Adding uncertainty to improve mathematical models
Mathematicians from Brown University have introduced a new element of uncertainty into an equation used to describe the behavior of fluid flows. While being as certain as possible is generally the stock and trade of mathematics, the researchers hope this new formulation might ultimately lead to mathematical models that better reflect the inherent uncertainties of the natural world.
The research, published in Proceedings of the Royal Society A, deals with Burgers' equation, which is used to describe turbulence and shocks in fluid flows. The equation can be used, for example, to model the formation of a front when airflows run into each other in the atmosphere.
"Say you have a wave that's moving very fast in the atmosphere," said George Karniadakis, the Charles Pitts Robinson and John Palmer Barstow Professor of Applied Mathematics at Brown and senior author of the new research. "If the rest of the air in the domain is at rest, then flow one goes over the other. That creates a very stiff front or a shock, and that's what Burgers' equation describes."
It does so, however, in what Karniadakis describes as "a very sterilized" way, meaning the flows are modeled in the absence of external influences.

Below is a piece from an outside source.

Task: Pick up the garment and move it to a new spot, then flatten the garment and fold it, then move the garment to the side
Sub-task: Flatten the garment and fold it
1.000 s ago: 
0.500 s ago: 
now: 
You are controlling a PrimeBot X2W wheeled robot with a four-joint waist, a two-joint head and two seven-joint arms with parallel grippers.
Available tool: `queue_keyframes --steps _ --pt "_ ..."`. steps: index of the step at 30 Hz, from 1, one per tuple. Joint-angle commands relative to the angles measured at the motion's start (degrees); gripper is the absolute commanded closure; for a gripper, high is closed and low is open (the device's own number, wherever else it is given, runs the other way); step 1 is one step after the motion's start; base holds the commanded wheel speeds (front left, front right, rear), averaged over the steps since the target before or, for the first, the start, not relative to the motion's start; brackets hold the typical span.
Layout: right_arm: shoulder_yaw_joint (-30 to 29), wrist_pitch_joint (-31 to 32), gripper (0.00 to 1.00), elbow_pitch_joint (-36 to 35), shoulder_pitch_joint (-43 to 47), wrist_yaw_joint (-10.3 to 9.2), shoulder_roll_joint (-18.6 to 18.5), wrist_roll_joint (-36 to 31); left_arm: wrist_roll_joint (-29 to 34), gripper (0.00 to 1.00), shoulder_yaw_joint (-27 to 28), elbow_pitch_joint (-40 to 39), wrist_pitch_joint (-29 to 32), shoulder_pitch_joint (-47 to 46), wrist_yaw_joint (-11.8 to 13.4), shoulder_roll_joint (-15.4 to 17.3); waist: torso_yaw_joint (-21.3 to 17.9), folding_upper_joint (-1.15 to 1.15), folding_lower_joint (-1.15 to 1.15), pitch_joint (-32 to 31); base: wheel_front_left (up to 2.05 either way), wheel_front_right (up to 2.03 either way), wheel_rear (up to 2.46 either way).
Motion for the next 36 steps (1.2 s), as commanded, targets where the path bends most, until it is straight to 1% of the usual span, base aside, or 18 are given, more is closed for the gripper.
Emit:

For example, when modeling turbulence in the atmosphere, the equations don't take into consideration the fact that the airflows are interacting not just with each other, but also with whatever terrain may be below—be it a mountain, a valley or a plain. In a general model designed to capture any random point of the atmosphere, it's impossible to know what landforms might lie underneath. But the effects of whatever those landforms might be can still be accounted for in the equation by adding a new term—one that treats those effects as a "random forcing."
In this latest research, Karniadakis and his colleagues showed that Burgers' equation can indeed be solved in the presence of this additional random term. The new term produces a range of solutions that accounts for uncertain external conditions that could be acting on the model system.
The work is part of a larger effort and a burgeoning field in mathematics called uncertainty quantification (UQ). Karniadakis is leading a Multidisciplinary University Research Initiative centered at Brown to lay out the mathematical foundations of UQ.
"The general idea in UQ," Karniadakis said, "is that when we model a system, we have to simplify it. When we simplify it, we throw out important degrees of freedom. So in UQ, we account for the fact that we committed a crime with our simplification and we try to reintroduce some of those degrees of freedom as a random forcing. It allows us to get more realism from our simulations and our predictions."
Solving these equations is computationally expensive, and only in recent years has computing power reached a level that makes such calculations possible.
"This is something people have thought about for years," Karniadakis said. "During my career, computing power has increased by a factor of a billion, so now we can think about harnessing that power."
The aim, ultimately, is to make the mathematical models describing all kinds of phenomena—from atmospheric currents to the cardiovascular system to gene expression—that better reflect the uncertainties of the natural world.